In order for Indian prehistory to survive into the next century beyond museum collections or publications, three major approaches require to be urgently implemented in consultation with as diverse a group of stakeholders as possible. These comprise the following: 1. rethinking existing strategies for planning and executing research programs aimed at long-term interdisciplinary research, setting up systems for funding and sustaining those efforts, and revising systems for granting yearly licenses for work by removing uncertainty and ensuring reduction of red-tape and sustainable long-term planning; 2. public outreach, particularly in relation to education and awareness-creation of India’s prehistoric heritage, thereby developing a sense of pride amongst communities and with a special focus on children and teachers; 3. balancing local needs and development with conservation through innovative ways that will promote local economies. This would also entail the issue of controlling unplanned tourism and the negative effects it can have on the delicate nature of prehistoric sites through controlled access or development of alternate modes of virtual experiences. The latter two issues fall within the broad rubric of what is termed ‘Public Archaeology’, loosely encompassing the interfaces between archaeologists, the diverse aspects of archaeology, and the world (Grima, 2016; Merriman, 2004; Moshenka, 2017).

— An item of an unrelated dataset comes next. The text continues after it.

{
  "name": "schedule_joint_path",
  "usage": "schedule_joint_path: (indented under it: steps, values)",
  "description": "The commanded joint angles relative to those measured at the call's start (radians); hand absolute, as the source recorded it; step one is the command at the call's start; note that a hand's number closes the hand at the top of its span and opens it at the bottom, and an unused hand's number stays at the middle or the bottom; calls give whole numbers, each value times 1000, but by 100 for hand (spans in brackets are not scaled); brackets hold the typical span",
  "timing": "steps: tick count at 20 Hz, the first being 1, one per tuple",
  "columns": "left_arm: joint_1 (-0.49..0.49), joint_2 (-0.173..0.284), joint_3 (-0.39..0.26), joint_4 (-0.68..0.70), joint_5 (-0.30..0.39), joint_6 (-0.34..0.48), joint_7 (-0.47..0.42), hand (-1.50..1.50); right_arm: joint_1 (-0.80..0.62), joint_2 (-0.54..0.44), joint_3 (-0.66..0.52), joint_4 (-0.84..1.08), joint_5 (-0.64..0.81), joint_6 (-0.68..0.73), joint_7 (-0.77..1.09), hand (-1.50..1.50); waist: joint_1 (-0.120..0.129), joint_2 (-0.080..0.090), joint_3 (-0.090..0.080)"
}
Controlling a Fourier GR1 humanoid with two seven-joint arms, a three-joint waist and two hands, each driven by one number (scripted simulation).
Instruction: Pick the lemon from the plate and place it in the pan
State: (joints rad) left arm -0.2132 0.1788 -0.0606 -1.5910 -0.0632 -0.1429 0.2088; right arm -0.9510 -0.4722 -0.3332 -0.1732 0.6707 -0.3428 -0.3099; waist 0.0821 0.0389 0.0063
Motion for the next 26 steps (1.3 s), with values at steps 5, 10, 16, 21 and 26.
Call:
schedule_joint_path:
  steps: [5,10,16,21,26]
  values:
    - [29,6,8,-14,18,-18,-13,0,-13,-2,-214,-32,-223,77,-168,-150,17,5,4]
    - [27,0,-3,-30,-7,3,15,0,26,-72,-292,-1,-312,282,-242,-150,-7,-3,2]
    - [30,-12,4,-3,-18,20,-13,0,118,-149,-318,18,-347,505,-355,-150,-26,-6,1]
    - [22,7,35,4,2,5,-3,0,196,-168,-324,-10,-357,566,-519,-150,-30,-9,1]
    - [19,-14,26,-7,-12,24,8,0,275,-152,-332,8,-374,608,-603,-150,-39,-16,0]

Here I focus on public outreach in terms of modes of communicating the prehistoric past, an aspect that is closely linked to theoretical developments in archaeology and involves various ideologies of pedagogy and museology (Grima, 2016; Merriman, 2004; Moshenka, 2017). In the Indian context, 19th century discourses were stimulated by the writings of R.B. Foote (1916) and his contemporaries such as V. Ball (Basak, 2009). Subsequently, H.D. Sankalia was a key figure generating an awareness of prehistory, not only through popular articles in local languages but also in the context of lectures in schools and for the village community during fieldwork, and in moving archaeology into the public domain in a systematic manner (Sankalia, 1978). This tradition is being continued by his colleagues and students, spreading across India (see Paddayya, 2018).

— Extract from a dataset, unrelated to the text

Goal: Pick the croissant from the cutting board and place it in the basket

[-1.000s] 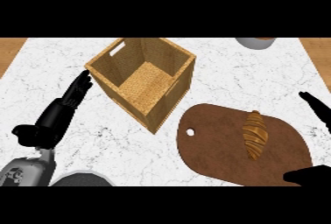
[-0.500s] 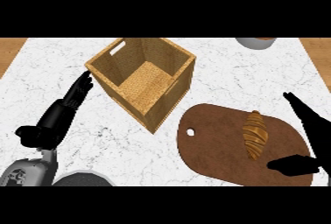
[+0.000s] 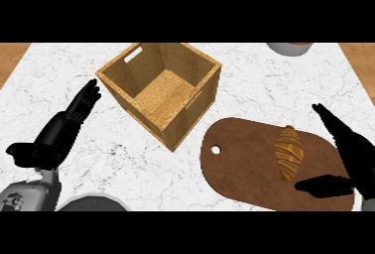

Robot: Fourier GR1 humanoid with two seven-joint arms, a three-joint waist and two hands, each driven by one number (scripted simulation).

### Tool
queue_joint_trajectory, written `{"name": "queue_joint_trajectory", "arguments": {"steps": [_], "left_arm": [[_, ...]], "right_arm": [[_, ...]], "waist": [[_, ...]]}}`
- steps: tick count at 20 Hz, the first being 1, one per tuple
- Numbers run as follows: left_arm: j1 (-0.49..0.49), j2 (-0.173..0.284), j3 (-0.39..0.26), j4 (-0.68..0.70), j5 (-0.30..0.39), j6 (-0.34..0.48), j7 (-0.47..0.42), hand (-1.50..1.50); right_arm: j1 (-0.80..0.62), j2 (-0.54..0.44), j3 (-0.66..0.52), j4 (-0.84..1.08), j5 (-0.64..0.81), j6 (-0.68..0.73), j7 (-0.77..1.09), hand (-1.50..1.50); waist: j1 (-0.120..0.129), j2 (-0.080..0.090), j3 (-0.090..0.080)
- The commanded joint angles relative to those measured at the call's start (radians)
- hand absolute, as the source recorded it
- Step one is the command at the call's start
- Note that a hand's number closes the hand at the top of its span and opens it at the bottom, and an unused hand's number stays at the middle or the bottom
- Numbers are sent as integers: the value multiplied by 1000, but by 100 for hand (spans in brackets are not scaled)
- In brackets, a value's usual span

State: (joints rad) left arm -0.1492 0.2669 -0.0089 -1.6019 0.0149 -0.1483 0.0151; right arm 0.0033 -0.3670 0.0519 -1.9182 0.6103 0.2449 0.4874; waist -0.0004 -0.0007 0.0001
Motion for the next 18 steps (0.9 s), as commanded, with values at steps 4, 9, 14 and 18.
{"name": "queue_joint_trajectory", "arguments": {"steps": [4, 9, 14, 18], "left_arm": [[-46, -34, 22, 86, -41, -21, -34, 0], [40, -37, 21, -72, -27, -45, 36, 0], [-64, -81, 29, 45, -62, -20, 31, 0], [-22, -70, 46, 64, -72, -54, -40, 0]], "right_arm": [[9, 33, -10, -6, 57, 66, 22, -150], [-31, 60, 15, 89, 138, 46, -16, -150], [-51, 118, 57, 89, 206, 40, 11, -150], [-92, 133, 21, 199, 231, 17, -16, -150]], "waist": [[-3, 1, 0], [3, 0, 0], [0, 1, 0], [1, 1, 0]]}}
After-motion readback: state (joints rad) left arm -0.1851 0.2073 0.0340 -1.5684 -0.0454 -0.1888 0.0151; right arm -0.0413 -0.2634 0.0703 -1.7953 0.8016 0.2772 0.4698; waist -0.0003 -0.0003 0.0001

Museums have traditionally been at the forefront in creating displays on human evolution and prehistory, with the first prehistory site museum established at Poondi, Tamil Nadu, and with sections in most major Indian museums. Awareness creation in the field of prehistory is adopted by universities and institutes, through departmental museums, popular articles, and media coverage. In the digital age, this has been accelerated through online content and social media, where issues relating to the destruction of sites have also been highlighted. Further, the inclusion of prehistory in school textbooks, albeit with varied degrees of emphasis across India, has led to a basic awareness among students and teachers. Generally, presentation of facts is the norm, with ideas on cultural processes and other theoretical approaches being left to individual teachers (Henson, 2017).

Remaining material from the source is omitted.